= Hervé Hubert =

French TV producer

Hervé Hubert is a French TV producer who is one of the most important producers of game shows and real TV competitions in France.

== Career ==
Hubert graduated from Paris Business School, l'École Supérieure de Commerce de Paris (ESCP), he began his career by producing French humorists like Thierry Le Luron, Sim, Benoît Poelvoorde, Francis Perrin, Vincent Lagaf'. He also produced lighthearted songs which have been strong hits in France and have marked the '90s in France: Bo Le Lavabo, La Zoubida, and La Simca 1000.

Since 1994, Hervé Hubert has been producing TV shows, mainly game shows and reality competition TV shows. He produced more than 6,000 TV shows, including the French adaptations of some famous formats like Let's Make a Deal, Wheel of Fortune, Deal or No Deal or The Price is Right.

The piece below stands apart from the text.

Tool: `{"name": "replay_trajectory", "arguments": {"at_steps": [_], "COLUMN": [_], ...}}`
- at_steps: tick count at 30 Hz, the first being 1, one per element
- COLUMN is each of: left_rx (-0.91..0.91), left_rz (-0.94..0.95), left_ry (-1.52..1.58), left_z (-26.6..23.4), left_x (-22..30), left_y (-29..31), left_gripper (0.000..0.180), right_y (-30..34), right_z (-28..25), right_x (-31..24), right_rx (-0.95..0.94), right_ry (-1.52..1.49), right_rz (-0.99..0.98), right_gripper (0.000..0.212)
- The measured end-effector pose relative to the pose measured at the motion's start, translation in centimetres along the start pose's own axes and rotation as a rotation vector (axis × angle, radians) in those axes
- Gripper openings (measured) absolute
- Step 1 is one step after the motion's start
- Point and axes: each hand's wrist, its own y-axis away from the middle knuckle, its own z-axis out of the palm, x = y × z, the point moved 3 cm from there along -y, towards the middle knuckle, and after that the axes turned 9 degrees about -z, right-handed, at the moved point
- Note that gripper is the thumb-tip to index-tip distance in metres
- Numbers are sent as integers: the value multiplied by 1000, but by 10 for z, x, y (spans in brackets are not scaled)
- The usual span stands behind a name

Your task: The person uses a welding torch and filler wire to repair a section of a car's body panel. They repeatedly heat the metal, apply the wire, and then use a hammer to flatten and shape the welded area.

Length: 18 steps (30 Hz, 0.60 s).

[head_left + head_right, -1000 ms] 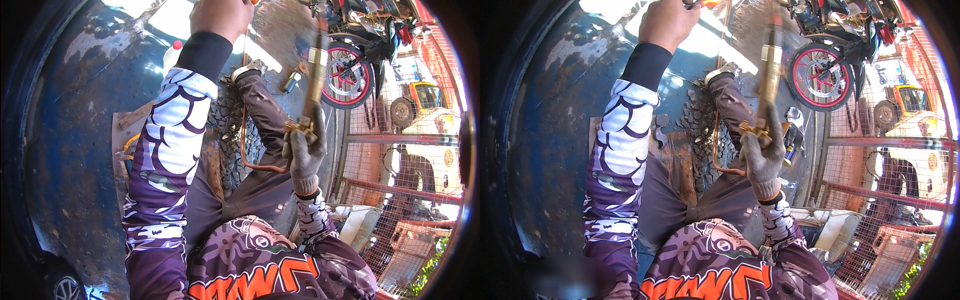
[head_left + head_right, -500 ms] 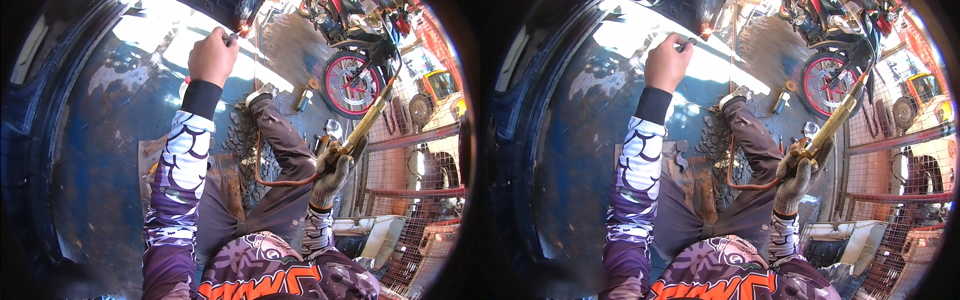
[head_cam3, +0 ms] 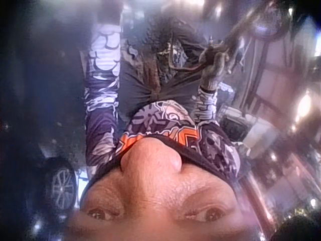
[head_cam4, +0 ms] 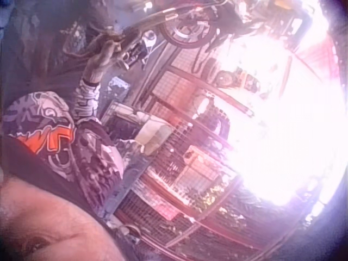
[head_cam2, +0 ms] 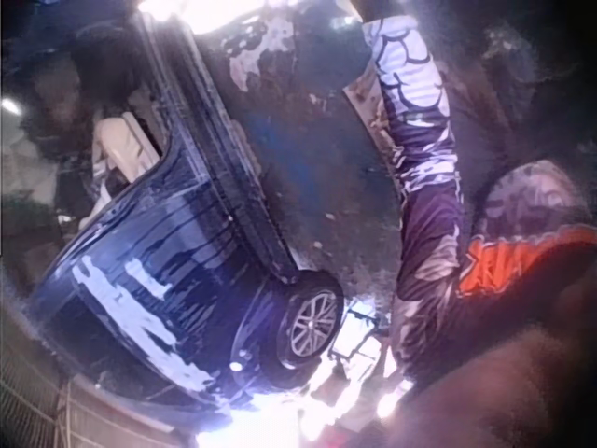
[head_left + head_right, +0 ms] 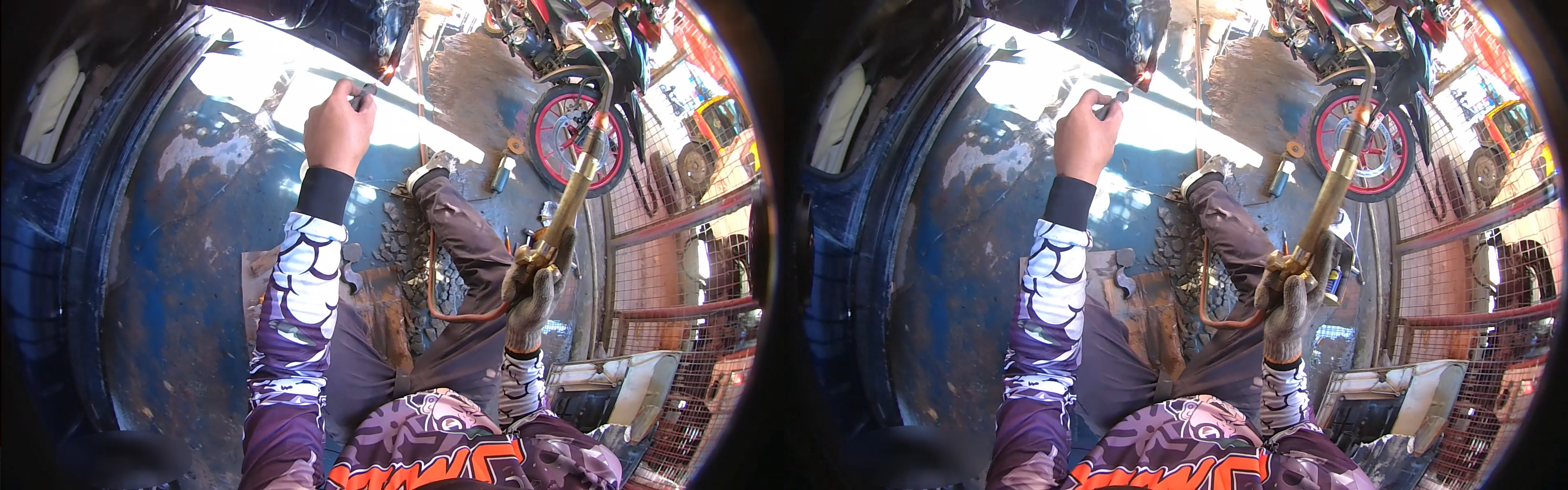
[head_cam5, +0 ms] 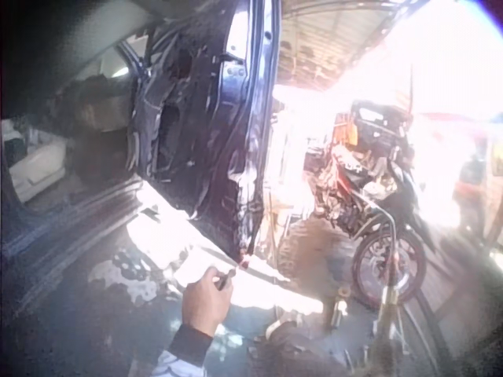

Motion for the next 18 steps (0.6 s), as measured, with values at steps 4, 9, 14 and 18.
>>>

In 2006, he initiated the comeback on air of famous old formats when he proposed to TF1 a revival of Wheel of Fortune, which had not been on air in France for 10 years.

After selling his company to Endemol in the early 2000s, Hubert left the group in 2008.

Since August 2009, he has been co-producing with FremantleMedia France a revival of The Price is Right for TF1 in daily access prime time. This new adaptation of the format was an instant tremendous hit in France, the first episode being watched by more than 7.3 million viewers in access prime time, with a record share of 38.7% on 4+ viewers, of 45.8% on housewives less than 50, and 56.9% on viewers aged 15–24.

He is also co-producing with FremantleMedia France the game show Million Dollar Password in access prime time for public broadcaster FRANCE 2.

Since 2013, he is also producing "Les Reines du shopping", the French adaptation of the daily format Shopping Queens. The 2-week pilot of this shopping competition was an amazing rating success and M6 commissioned more than 1000 episodes since then.

Since February 2015, Hervé Hubert is also co-producing with A Prime Group the game show "Joker" for France 2.

In 2016, the company taped a new adaptation of the format "Shopping Queens" which is an instant hit on M6. "Make-up Queens" is also on air on M6 app 6Play.

Hervé Hubert launched in 2016 the format "Beauty Express" during MIPTV, distributed by Global Agency.

In October 2016, Hervé Hubert launched during the MIPCOM in Cannes a new format "My Wife Rules" which became an international instant success. The format aired in France every day at 5:00 pm since February 2017 on France 2. It is on air in Brazil, Greece and Algeria, and is already optioned in many countries (Germany, Italy, Russia, Spain, Finland, Poland...).

In May 2018, Hervé Hubert launched at MIPTV a new format: "Fashion Auction", distributed by Global Agency, that has already been commissioned by M6.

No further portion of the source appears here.